Wintersemester 2016/2017, BA/MA Textil- und Material-Design Textil_Startseite
Cho'jac
Cho’jac – Tragenetz der Maya-Tzotzil
Bricolage aus zwei Nachhaltigkeitskontexten
Obwohl man das Cho’jac [d̠͡ʑoˈχʔac] vornehmlich als Artefakt in ethnologischen Museen findet, wird es in der Kultur der Maya-Tzotzil gebietsweise auch heute noch verwendet. Nachweislich ist der Netzbeutel seit Jahrtausenden tief im mesoamerikanischen Alltag verwurzelt - ein echtes Relikt. Seine für uns ungewohnte Form verdankt sich der Kombination des eigentlichen Netzes mit einem Riemen aus Leder, der zum Tragen schwerer Lasten über die Stirn geführt wird. Aufgrund der verwendeten Faser der Agavenpflanze, die in wochenlanger Arbeit zu einem filigranen und gleichzeitig ungewöhnlich dehnbaren Geflecht verarbeitet wird, ist er enorm belastbar. Das Wissen um seine Herstellung wird mündlich von Generation zu Generation weitergegeben, doch der Import billiger Ersatzprodukte und die damit schwindende Nachfrage stellen für das Weiterbestehen dieser Handwerkstradition inzwischen eine ernsthafte Bedrohung dar.
Für das Projekt Cho’jac bildet dieser sozio-kulturelle Hintergrund die wesentliche Grundlage und Motivation. Deshalb steht hier nicht allein die Gestaltung im Vordergrund, sondern auch deren Einbettung in einen größeren Zusammenhang. Aktuell konzentriert sich die Entwicklung auf eine Umgestaltung des Cho’jac und eine Kombination mit zusätzlichen, nachhaltig gewonnenen Materialkomponenten aus heimischer Produktion, um es für einen weiteren Nutzerkreis zu adaptieren. Neben der Transformation des traditionellen Netzbeutels spielt die Kooperation mit indigenen Handwerksfamilien und die Entwicklung eines Vermarktungskonzepts eine große Rolle, das darauf zielt, durch die Erschließung neuer Einnahmequellen den Erhalt der Tradition langfristig abzusichern.

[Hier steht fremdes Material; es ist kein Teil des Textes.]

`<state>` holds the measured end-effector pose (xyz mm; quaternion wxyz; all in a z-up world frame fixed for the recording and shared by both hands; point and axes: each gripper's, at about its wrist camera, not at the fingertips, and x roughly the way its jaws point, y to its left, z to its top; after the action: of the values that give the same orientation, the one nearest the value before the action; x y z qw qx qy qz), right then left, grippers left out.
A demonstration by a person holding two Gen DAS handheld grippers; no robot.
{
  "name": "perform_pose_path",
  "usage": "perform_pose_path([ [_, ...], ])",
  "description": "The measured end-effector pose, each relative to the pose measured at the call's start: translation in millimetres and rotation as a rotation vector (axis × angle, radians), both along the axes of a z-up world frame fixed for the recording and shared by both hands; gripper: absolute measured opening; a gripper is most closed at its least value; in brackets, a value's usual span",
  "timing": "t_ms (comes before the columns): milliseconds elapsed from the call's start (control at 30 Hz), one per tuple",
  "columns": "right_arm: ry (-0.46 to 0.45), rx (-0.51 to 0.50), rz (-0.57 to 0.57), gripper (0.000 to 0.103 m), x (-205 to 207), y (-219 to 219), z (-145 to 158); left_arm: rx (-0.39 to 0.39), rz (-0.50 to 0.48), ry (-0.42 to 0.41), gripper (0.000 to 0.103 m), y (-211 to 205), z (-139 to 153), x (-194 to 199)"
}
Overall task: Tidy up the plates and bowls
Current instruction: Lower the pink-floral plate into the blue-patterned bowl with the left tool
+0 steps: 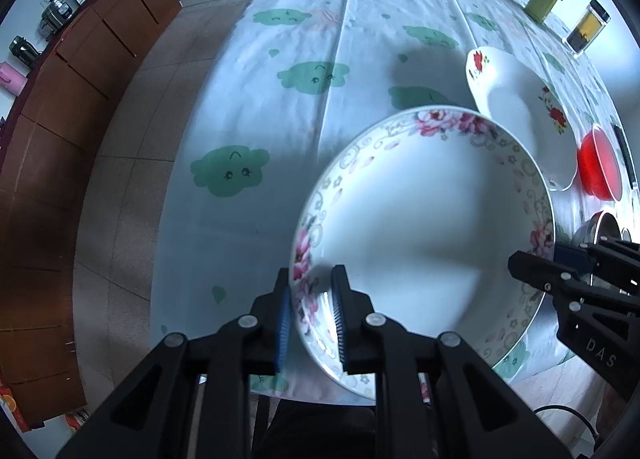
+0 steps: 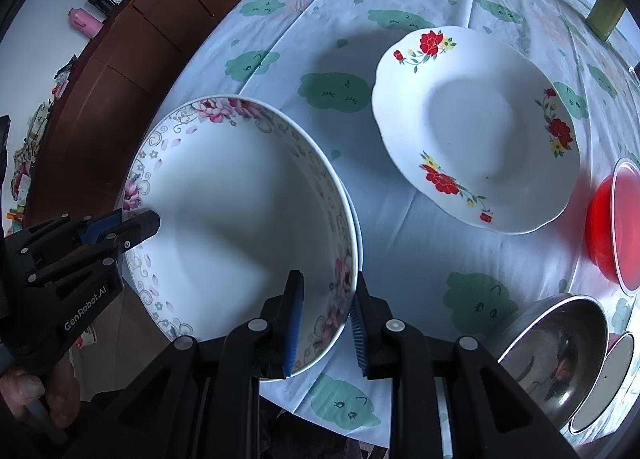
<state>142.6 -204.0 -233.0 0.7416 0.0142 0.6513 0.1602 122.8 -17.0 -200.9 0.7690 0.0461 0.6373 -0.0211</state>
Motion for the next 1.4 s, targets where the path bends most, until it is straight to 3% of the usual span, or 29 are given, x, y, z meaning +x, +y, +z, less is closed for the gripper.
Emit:
perform_pose_path([
  [833,-0.004,-0.003,0.015,0.025,2.6,3.0,-1.9,0.011,0.012,0.030,0.017,1.7,-18.5,5.4],
  [1400,-0.057,-0.063,0.055,0.025,-0.2,9.5,-0.7,0.028,0.008,0.038,0.017,0.9,-22.9,5.2],
])
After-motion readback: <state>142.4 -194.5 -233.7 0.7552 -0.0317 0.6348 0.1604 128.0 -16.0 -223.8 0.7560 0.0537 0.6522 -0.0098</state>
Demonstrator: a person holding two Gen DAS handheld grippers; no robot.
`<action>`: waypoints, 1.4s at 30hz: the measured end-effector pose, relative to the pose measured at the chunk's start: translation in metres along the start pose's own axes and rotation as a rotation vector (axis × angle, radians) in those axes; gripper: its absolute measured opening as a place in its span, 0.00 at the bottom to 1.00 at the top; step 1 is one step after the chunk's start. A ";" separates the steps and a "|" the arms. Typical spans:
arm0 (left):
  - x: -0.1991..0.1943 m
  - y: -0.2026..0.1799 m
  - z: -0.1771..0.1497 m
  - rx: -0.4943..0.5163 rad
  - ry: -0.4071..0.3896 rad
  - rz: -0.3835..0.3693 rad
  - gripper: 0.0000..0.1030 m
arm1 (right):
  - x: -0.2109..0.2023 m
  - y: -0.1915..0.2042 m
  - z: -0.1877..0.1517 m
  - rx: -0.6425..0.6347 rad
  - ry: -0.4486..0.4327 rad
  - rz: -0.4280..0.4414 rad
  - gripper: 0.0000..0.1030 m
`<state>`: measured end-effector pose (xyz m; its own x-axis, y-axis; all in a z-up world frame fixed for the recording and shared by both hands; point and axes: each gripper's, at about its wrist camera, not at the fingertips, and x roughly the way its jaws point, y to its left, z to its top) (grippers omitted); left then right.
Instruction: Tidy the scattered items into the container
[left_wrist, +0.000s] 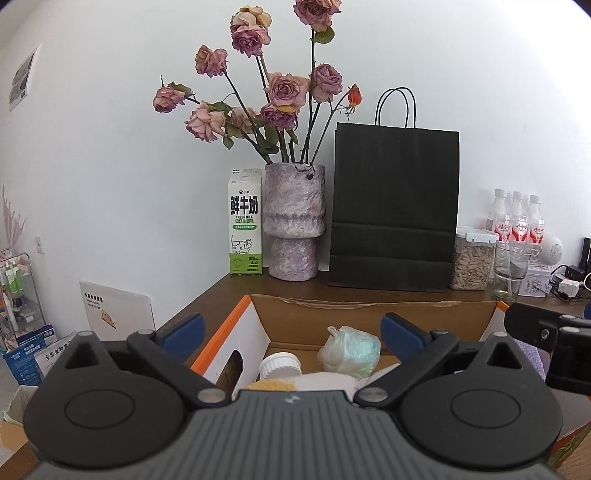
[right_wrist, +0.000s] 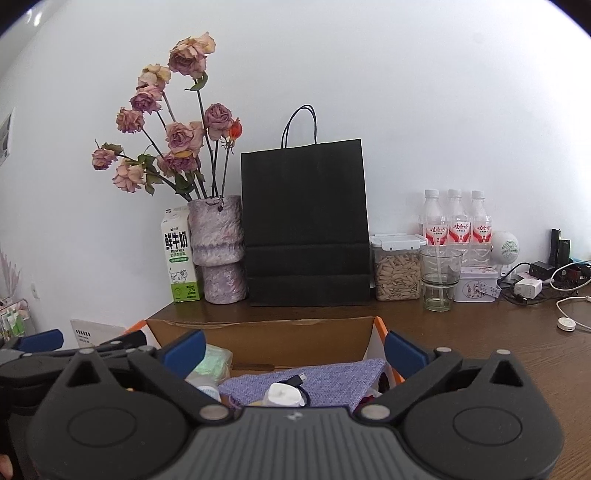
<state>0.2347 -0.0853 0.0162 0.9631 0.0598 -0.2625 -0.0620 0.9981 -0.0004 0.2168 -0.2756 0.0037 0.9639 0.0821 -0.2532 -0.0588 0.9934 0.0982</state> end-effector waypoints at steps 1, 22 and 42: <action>0.000 0.000 0.000 0.001 0.008 -0.002 1.00 | 0.001 0.000 0.000 -0.001 0.002 0.002 1.00; -0.097 0.023 0.005 0.076 0.157 -0.117 1.00 | -0.092 0.019 -0.012 0.029 0.196 0.037 1.00; -0.205 0.041 -0.042 0.039 0.240 -0.097 1.00 | -0.208 0.037 -0.048 -0.040 0.236 0.018 1.00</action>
<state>0.0238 -0.0572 0.0291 0.8738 -0.0370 -0.4849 0.0421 0.9991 -0.0004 0.0020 -0.2521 0.0137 0.8753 0.1119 -0.4705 -0.0906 0.9936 0.0678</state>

Der nachhaltige Ansatz des Cho’jacs bezieht sich nicht nur auf die ursprünglichen Produzenten, sondern auf die gesamte Wertschöpfungskette. So werden bei seiner endgültigen Fertigstellung in einer Werkstatt für Menschen mit Behinderung auch hochwertiges, in Deutschland gewebtes Leinen und regional produziertes, pflanzlich gegerbtes Leder mitverarbeitet. Das Konzept geht gleichzeitig über die reinen Produktionsaspekte hinaus und zielt auf einen interkulturellen globalen Dialog. Es entsteht zwar ein „Luxusobjekt“, aber seine Ästhetik basiert auf einer Art sozialen Bricolage. Sein Wert liegt nicht in einem teuren, seltenen Material oder in sozialem Prestige, sondern in einem verkörperten nachhaltigen Prozessdenken, das soziale, handwerkliche und ästhetische Aspekte neu kombiniert. Diese Idee soll in Zukunft weiter ausgebaut werden, durch niedrigschwellige Kurse in der Region Chiapas, die die traditionelle Kulturtechnik unter der einheimischen Bevölkerung weiter verbreiten, und durch die Einbeziehung der lokalen Handwerker in die Entwicklung neuer gestalterischer Varianten.